I playtested MG yesterday during a long car trip (which went fine as a thing to do on the road, though obviously neither of us was the driver).  I was the player, playing a character with my own name, and Nick had the MC book.  Nick is a reasonably experienced GM, but he hasn't run a game in at least a few years.

This game ran about 35 or 40 minutes, though we didn't really get that far: I was murdered pretty promptly.  It went that long, I think, mainly due to a certain amount of scenery-chewing and a bit of man-to-ghost conversation toward the end.

Summary:

Michael-the-character finds an old workers' infirmary in the factory sub-basement, and there is evidence that it saw use sometime not too recent, but since the factory went out of business.  Detritus, like food litter and pamphlets, is scattered around, and it looks like the place was used for a while as a meeting place of some kind.

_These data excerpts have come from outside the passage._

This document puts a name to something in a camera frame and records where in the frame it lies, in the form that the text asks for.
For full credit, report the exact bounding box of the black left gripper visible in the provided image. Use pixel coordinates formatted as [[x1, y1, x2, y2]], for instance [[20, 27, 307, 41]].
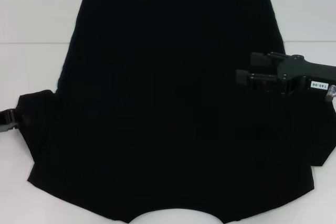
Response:
[[0, 109, 19, 133]]

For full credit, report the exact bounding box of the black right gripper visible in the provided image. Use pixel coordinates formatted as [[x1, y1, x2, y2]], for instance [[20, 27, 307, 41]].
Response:
[[235, 51, 329, 97]]

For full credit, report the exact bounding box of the black shirt with FREE print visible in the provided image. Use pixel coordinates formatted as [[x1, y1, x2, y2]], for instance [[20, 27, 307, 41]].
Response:
[[16, 0, 336, 224]]

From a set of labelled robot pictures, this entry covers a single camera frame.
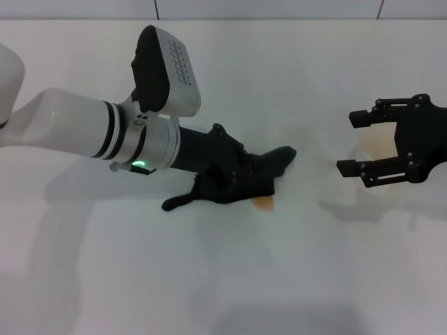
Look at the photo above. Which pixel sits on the brown liquid stain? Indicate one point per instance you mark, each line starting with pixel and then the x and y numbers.
pixel 263 205

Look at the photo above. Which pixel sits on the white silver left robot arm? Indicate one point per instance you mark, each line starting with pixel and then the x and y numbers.
pixel 70 122

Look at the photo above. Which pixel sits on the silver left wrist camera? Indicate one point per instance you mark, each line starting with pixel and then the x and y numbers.
pixel 174 80

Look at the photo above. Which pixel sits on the white paper cup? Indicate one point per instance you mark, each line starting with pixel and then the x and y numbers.
pixel 380 146

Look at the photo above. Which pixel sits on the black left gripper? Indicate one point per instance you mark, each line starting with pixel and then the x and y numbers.
pixel 202 153

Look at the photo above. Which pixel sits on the dark blue rag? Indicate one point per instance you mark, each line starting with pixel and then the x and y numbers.
pixel 265 174

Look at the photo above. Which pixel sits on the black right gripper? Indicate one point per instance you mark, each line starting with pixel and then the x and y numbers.
pixel 426 139

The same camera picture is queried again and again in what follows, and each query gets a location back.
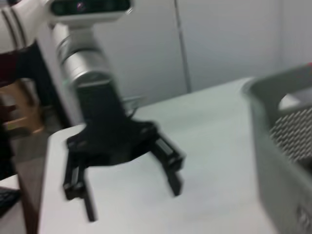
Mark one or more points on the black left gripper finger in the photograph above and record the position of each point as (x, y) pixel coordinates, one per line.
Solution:
(75, 178)
(173, 165)

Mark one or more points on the grey-green perforated storage bin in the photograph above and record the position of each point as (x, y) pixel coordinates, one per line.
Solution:
(275, 158)

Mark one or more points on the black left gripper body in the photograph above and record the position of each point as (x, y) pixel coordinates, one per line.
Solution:
(109, 136)

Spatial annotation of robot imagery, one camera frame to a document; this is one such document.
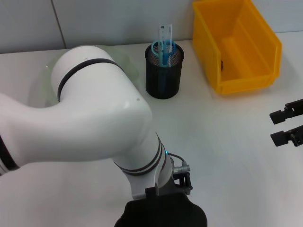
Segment black mesh pen cup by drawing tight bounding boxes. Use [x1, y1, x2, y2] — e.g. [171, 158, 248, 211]
[144, 42, 185, 99]

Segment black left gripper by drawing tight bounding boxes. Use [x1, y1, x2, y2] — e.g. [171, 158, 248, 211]
[173, 172, 194, 195]

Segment blue scissors with blade cover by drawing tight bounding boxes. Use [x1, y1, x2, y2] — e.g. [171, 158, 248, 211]
[151, 40, 177, 93]

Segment yellow plastic storage bin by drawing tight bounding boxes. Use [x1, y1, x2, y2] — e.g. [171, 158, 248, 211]
[192, 0, 283, 95]

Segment transparent plastic ruler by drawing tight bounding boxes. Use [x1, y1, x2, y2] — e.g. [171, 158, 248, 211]
[158, 23, 173, 68]

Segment left gripper cable with plugs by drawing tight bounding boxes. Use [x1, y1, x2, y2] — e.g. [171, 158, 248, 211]
[167, 153, 191, 173]

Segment green glass fruit plate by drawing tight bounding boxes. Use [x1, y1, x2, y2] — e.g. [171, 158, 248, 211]
[44, 44, 141, 107]

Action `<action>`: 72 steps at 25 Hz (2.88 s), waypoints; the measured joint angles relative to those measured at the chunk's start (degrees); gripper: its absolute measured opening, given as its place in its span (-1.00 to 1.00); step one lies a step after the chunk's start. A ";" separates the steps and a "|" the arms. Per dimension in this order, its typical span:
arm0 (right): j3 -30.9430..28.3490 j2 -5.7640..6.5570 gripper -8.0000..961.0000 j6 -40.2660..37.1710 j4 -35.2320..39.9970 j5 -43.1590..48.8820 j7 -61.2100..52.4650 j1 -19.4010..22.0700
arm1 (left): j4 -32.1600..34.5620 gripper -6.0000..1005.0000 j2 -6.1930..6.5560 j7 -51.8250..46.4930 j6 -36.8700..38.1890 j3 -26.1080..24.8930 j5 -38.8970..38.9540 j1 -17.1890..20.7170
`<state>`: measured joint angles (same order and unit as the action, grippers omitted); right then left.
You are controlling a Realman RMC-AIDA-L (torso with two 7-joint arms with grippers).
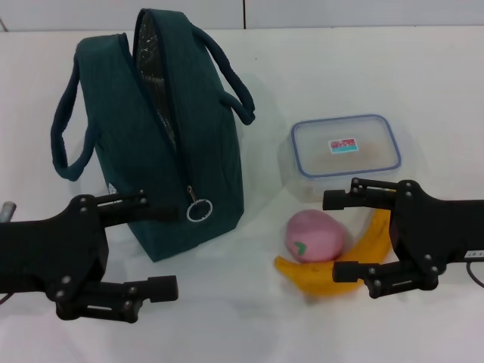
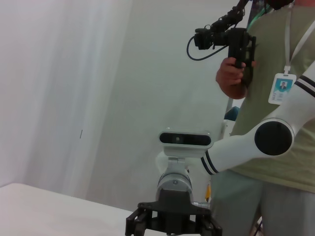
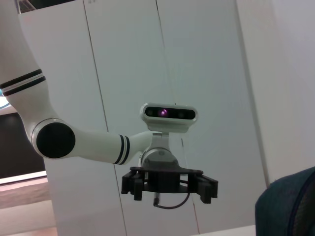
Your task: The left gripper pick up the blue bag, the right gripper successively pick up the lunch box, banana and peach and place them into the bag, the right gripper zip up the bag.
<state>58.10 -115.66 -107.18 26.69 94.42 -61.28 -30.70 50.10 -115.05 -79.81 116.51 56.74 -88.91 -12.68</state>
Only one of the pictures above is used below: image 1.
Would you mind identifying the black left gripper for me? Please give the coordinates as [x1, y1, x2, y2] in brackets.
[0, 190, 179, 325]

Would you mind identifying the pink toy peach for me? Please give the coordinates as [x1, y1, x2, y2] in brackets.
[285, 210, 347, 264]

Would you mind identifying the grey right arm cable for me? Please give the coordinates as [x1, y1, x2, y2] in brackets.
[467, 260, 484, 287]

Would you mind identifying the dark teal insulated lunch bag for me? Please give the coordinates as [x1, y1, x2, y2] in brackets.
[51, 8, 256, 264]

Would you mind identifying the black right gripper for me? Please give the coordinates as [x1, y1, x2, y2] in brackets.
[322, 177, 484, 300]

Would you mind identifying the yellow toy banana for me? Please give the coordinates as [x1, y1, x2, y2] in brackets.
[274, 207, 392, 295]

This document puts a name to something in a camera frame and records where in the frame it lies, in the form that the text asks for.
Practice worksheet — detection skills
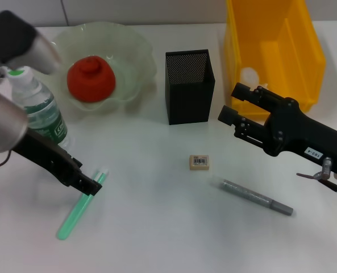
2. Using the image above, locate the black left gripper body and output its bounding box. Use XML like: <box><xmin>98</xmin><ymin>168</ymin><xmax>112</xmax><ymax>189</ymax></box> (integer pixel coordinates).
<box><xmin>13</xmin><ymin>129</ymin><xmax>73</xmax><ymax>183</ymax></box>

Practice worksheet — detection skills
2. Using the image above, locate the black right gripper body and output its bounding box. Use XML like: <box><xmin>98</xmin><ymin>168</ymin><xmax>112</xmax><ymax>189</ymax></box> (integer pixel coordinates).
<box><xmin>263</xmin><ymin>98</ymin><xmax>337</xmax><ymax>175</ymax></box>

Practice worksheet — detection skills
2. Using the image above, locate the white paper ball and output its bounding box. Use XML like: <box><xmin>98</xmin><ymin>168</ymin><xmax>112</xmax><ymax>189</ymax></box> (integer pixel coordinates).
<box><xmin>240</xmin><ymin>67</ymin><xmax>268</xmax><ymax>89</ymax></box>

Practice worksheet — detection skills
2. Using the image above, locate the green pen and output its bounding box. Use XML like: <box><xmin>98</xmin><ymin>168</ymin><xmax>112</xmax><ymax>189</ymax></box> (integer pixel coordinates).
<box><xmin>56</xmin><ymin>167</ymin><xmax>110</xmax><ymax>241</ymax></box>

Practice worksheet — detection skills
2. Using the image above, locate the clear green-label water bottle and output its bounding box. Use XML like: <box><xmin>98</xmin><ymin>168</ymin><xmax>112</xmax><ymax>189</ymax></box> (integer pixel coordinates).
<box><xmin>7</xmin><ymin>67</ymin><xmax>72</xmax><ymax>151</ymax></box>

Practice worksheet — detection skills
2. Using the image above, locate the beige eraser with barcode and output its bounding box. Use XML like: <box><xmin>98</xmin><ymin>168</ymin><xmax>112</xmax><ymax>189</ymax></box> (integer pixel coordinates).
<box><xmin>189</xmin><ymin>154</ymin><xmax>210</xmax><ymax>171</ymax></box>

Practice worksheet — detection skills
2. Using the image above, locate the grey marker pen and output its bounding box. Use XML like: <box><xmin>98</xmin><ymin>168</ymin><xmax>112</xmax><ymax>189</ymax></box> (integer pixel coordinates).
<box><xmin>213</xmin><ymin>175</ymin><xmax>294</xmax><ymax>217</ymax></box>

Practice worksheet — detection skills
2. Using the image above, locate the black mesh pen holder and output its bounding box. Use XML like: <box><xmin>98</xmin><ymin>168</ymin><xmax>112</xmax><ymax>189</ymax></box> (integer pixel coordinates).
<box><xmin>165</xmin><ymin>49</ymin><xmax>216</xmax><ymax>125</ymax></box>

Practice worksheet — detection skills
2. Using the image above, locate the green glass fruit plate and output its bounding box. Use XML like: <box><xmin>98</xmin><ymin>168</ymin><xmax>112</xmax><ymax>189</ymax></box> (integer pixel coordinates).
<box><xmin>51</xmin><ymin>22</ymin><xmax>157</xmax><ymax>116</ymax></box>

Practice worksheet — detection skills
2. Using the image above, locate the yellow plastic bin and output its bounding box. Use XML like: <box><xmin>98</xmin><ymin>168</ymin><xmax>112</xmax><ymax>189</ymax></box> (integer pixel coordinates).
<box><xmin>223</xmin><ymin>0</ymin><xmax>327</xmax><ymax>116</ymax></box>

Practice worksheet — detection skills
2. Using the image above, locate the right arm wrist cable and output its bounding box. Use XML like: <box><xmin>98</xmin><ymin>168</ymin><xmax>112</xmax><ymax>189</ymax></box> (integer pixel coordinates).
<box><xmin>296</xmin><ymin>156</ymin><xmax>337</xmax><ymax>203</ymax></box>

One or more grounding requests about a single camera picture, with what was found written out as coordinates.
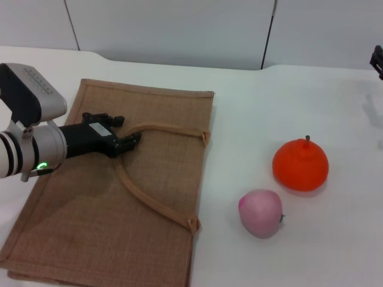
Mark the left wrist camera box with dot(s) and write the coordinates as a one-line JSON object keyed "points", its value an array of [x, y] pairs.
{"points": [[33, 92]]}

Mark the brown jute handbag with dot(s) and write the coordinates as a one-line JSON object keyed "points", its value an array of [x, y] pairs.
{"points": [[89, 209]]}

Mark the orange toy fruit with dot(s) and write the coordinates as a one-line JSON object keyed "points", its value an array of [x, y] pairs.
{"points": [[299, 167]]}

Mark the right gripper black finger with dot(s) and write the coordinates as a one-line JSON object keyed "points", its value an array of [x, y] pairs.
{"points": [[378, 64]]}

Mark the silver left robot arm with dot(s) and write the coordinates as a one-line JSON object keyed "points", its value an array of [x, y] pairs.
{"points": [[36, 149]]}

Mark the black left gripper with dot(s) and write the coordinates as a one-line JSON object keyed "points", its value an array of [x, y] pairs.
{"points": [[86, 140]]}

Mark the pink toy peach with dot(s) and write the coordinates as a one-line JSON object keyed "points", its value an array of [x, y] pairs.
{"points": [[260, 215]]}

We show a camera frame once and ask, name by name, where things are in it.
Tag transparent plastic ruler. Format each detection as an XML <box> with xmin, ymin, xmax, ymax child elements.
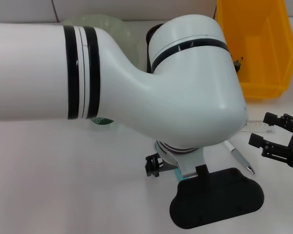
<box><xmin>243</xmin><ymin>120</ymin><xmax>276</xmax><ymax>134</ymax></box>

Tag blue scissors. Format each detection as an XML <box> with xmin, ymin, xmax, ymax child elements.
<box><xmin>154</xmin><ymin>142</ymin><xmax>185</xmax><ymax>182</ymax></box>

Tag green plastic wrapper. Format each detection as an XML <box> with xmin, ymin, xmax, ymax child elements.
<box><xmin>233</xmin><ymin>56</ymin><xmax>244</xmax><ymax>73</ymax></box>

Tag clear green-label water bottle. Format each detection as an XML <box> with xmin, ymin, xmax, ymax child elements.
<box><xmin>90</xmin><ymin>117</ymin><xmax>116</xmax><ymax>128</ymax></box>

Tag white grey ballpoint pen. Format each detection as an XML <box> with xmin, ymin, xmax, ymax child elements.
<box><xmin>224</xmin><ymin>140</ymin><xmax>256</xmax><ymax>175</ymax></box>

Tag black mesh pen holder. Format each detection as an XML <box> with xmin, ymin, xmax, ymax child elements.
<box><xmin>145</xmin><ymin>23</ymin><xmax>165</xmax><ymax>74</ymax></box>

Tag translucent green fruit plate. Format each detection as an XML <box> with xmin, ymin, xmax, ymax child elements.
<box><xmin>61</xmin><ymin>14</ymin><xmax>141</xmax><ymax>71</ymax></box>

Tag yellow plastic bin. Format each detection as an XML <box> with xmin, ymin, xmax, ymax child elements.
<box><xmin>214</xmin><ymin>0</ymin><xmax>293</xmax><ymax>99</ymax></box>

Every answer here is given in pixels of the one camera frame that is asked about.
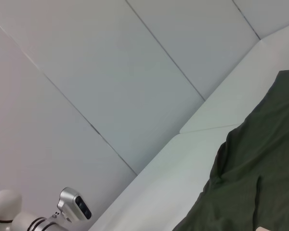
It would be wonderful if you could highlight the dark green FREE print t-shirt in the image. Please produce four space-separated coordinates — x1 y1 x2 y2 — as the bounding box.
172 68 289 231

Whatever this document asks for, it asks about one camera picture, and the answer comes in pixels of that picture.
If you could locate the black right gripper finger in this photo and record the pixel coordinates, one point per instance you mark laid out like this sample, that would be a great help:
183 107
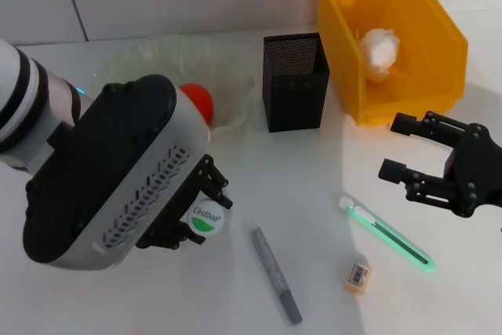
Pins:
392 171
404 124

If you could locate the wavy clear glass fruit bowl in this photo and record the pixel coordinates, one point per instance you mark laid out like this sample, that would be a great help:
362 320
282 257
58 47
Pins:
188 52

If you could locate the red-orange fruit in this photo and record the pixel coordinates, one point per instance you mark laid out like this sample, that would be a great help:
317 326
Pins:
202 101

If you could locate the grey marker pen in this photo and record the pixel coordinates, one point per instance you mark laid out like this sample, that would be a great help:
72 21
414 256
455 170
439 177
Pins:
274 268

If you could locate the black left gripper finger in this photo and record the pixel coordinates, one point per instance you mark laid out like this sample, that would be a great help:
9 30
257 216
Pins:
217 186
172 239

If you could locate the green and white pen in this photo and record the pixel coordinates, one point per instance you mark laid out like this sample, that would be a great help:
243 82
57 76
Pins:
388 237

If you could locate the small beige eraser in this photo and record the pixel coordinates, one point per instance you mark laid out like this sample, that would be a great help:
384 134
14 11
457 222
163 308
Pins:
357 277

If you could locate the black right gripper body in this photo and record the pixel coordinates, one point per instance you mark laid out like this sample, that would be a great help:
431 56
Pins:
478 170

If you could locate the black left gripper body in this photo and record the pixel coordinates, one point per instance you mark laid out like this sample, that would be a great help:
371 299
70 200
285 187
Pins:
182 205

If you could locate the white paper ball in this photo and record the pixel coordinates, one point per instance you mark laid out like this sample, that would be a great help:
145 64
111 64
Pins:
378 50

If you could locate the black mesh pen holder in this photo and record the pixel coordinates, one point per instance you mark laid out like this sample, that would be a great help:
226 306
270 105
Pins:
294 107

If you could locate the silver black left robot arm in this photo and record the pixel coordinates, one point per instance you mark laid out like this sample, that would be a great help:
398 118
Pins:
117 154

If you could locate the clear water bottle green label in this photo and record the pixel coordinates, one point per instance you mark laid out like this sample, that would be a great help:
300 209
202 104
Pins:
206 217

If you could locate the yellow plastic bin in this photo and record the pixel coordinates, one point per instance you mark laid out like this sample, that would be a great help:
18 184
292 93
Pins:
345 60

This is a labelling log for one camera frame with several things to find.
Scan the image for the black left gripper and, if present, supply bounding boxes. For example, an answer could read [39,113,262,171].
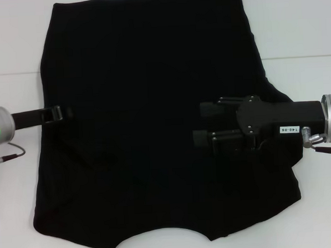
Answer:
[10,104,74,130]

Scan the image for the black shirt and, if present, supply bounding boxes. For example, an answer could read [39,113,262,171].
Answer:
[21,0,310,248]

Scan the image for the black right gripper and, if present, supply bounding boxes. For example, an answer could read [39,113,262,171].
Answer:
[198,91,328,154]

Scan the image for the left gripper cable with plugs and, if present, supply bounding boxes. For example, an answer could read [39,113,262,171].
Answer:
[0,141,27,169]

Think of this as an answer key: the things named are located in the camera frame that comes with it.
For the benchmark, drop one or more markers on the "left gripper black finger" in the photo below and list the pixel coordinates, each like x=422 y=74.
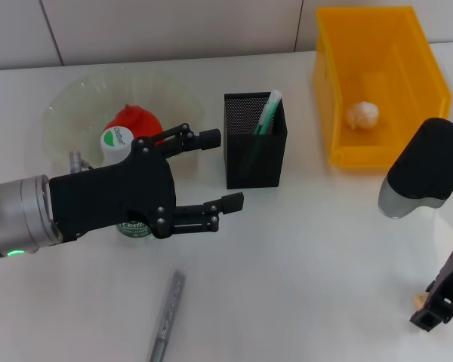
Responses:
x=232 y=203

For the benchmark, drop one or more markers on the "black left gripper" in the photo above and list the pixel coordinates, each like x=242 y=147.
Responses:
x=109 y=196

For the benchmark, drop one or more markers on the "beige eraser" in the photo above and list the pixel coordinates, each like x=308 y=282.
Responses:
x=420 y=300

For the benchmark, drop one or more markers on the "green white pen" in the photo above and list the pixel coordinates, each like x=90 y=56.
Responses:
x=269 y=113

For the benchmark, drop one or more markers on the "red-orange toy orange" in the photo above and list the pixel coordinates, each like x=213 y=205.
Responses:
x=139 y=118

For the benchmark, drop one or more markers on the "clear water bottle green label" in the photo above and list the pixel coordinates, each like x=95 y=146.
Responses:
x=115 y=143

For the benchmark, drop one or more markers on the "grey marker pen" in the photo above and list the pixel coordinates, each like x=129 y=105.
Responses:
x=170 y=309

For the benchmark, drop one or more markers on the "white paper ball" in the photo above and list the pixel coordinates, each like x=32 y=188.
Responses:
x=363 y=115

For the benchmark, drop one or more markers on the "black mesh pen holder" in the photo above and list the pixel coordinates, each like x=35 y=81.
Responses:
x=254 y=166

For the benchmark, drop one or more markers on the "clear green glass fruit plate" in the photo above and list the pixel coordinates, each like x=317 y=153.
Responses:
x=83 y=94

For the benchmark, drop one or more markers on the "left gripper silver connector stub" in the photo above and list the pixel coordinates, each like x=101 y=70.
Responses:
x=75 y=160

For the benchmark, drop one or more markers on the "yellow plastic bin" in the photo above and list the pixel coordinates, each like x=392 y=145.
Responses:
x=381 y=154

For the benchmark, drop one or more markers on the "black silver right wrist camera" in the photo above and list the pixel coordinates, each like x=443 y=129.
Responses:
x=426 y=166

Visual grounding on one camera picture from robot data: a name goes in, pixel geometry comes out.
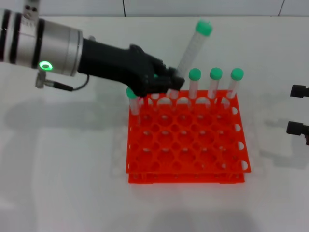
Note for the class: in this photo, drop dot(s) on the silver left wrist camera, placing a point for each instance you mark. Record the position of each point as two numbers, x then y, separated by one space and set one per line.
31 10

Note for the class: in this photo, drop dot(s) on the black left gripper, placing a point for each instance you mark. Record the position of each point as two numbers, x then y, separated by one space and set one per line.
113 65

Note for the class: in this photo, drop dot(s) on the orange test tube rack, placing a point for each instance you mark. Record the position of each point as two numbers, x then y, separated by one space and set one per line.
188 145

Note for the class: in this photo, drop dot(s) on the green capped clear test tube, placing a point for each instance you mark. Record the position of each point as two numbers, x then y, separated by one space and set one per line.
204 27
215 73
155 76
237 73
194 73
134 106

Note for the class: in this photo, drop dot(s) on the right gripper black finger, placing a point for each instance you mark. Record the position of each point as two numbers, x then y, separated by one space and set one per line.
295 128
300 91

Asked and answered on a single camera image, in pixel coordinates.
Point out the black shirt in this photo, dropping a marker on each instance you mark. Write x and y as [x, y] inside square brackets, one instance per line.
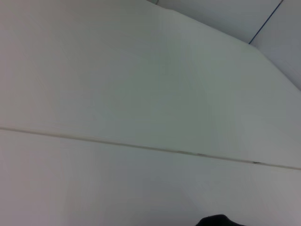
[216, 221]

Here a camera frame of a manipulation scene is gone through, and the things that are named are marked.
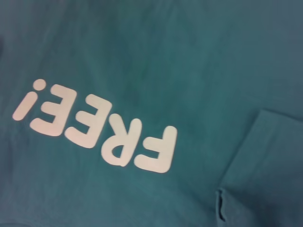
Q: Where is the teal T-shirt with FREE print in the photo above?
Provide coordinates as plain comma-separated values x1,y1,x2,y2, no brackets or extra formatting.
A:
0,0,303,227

Poking around a little, he finds that the pamphlets are some really disgusting anti-Semitic literature, and then he uncovers a plastic-shrouded cross made of welded iron, with a body (portion of a body?) still bound to it.  He pulls back the plastic enough to see a decayed arm that looks like it'd had its hand chopped off and another hand sewn onto the stump.  Then he drops the plastic and retreats, not wanting any more of that.

He still has a bit of phone reception down here, so he calls 911, and then the first ghost appears: a man in a priest's cassock, standing before the cross and screaming and gesturing at an invisible audience.  Michael can't hear the words - the ghost is entirely silent.

There's a bit here, where Nick was intending to do something with the 911 call, making it a ghost on the other end of the line or something like that, but it gets cut off.  I draw to see my reaction to the ghost, and I end up just whimpering into the phone, frozen up, and then the ghost attacks and the phone call's cut off as I run for my life.

So Michael freezes up, and the ghost advances with physical violence, its mouth hinging open as it reaches for Mike.  Michael fights back, screaming, striking at the thing with his flashlight and running for it, losing track of both his flashlight and the way back to the sewers.

He ends up in a smaller room of the infirmary, where there's a couple of cots set up and a good bit of human filth.  There's a woman, the second ghost, and Michael tries talking to her.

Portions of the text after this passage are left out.